Those of us old enough to remember the first time organic wines came around need to get over ourselves. Twenty-five years ago the wines were mostly terrible; the vineyards were largely amateur-hour productions, and the public quickly turned away.
Today, organic winegrape vineyards are here to stay. Organic wines are sure to keep getting better, and wines from organically grown grapes are already excellent. Best of all, the wine-buying public as a whole has no negative connotation attached to organic. It's just people in the industry, the trade and a few in the wine media who remember the bad old days.
Our cover story for this issue, "Going Organic
," by respected University of California farm adviser Glenn McGourty, begins a four-part seminar on how to convert an existing vineyard or plant a new one to organic. Glenn's background in Mendocino and neighboring Lake County, where Fetzer, Bonterra and other organizations pioneered organic grapegrowing for North America, gives him a valuable and unique perspective on the challenges and rewards of going organic.

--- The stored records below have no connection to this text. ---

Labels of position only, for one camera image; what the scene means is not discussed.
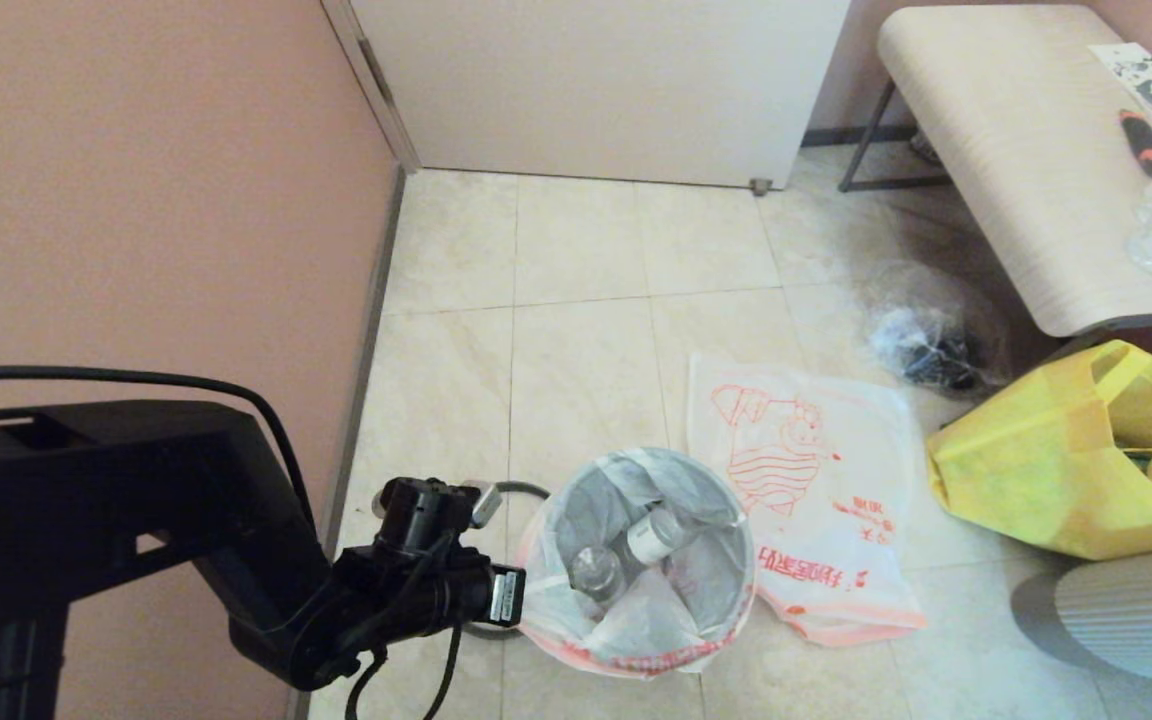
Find grey bin retaining ring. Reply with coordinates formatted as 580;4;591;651
461;480;552;641

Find black round trash bin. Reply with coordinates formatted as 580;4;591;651
526;450;757;676

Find clear plastic bag dark contents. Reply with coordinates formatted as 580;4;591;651
861;265;1012;396

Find yellow tote bag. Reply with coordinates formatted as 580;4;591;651
924;340;1152;562

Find clear bottle with white label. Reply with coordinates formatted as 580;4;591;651
568;505;687;601

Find white door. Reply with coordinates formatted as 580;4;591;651
351;0;852;191

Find grey ribbed round object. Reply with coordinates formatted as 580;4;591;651
1011;543;1152;686

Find beige bench with black legs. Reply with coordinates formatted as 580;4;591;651
839;5;1152;339

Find black and orange tool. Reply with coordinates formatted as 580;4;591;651
1117;109;1152;179

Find black and white printed leaflet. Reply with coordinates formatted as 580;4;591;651
1086;42;1152;134

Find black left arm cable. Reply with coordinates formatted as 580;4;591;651
0;365;465;720

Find white door frame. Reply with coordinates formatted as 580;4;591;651
321;0;424;173

A farmer himself for more than 20 years, Glenn for the past 11 years has been walking the rows with organic grapegrowers, listening to their problems and helping them find solutions. He has aided and participated in the planting of many organic vineyards--including his own small, organically tended plot of the Italian white grape variety Arneis--and frequently has lectured on the topic.

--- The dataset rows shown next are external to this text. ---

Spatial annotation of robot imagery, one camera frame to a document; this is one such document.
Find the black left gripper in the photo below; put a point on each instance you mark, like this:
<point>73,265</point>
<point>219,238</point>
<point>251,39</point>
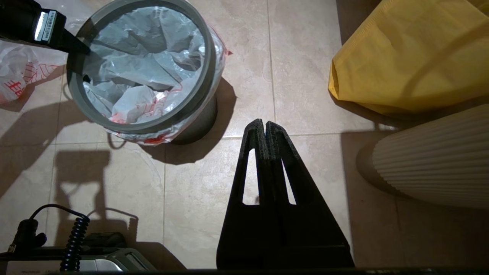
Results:
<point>17,21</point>

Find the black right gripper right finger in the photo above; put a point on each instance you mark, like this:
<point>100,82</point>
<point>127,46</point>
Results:
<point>305,236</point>

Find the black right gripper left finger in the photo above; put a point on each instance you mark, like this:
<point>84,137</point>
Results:
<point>244,236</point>

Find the white bin liner bag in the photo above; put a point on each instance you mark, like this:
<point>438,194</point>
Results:
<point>149,65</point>

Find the grey black robot base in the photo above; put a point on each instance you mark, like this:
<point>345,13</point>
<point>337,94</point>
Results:
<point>107,263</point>

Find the yellow fabric bag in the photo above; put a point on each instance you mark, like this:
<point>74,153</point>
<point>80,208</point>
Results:
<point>412,57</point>

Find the white pleated round stool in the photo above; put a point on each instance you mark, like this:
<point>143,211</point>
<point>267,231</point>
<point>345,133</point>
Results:
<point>439,164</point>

If you already know how to drive a tractor, design an irrigation system and erect a trellis, then Glenn's series for Wines & Vines
delivers practically everything else you need to know to get into the organic grapegrowing business. Part 1 in this issue covers how to register, get certified and prepare the soil. Part 2 will address pest management. Part 3 covers disease management. Part 4 concludes the series with a guide to organic viticulture practices.
I said above that organic vineyards are here to stay. That's because it's evident to me that organic food and beverages now are welcomed by a significant portion of consumers. The U.S. organic food market grew by 21% to $17 billion in 2006, says the Organic Trade Association. The market penetration of organic food has more than tripled since 1997.
Consumers of organic food tend to be upscale people living in suburban and urban areas, as well as in affluent rural resort markets. All these places have people who gladly spend extra money at farmers markets, in gourmet groceries and now even inside Wal-Mart stores to buy products with the guarantee of wholesomeness and environmental responsibility that comes with the organic label.
In some foods, like orange juice, the cost difference between organic and conventional is already practically negligible. I think the gap will narrow for other products, too. Which apple, avocado or bottle of Riesling are those higher-end consumers (who also buy quality wine) going to buy if the choice is between non-organic and organic with only a 10% difference in price?
Obviously many grapegrowers among our readership have caught on to this socio-economic trend, in places as far flung as Rubicon
in Napa Valley and Shinn Estate
in Long Island. But not all of you. For one thing, you live in the country, and your day-to-day lives may not be much like those of the people consuming most organic food and beverages. I didn't fully grasp the sea change in organics myself until earlier this year, when the city of Napa, basically a big farm town, got its first Whole Foods Market.
Organic today has a deep, heartfelt meaning for an important segment of the public. It doesn't mean crunchy granola anymore. So if consumers embrace organics, why don't more growers?
Because without certain pesticides and fungicides in your holster you can't blast away a bad guy that could destroy your crop? Glenn says he's never seen it happen.
Because it increases your labor costs in the vineyard? It does, but growers who've gone there say the transition pays for itself over time.
Because your dad and grandpa did fine without it? Well, they did fine for a time without VSP and a mix of clones, too, but eventually they had to catch up with the times and the competition.
I highly recommend that you read Glenn's article to see how he answers these questions. It may well help you decide whether now is the right time to add your acreage to the more than 9,000 acres of grapes in California alone that are farmed organically.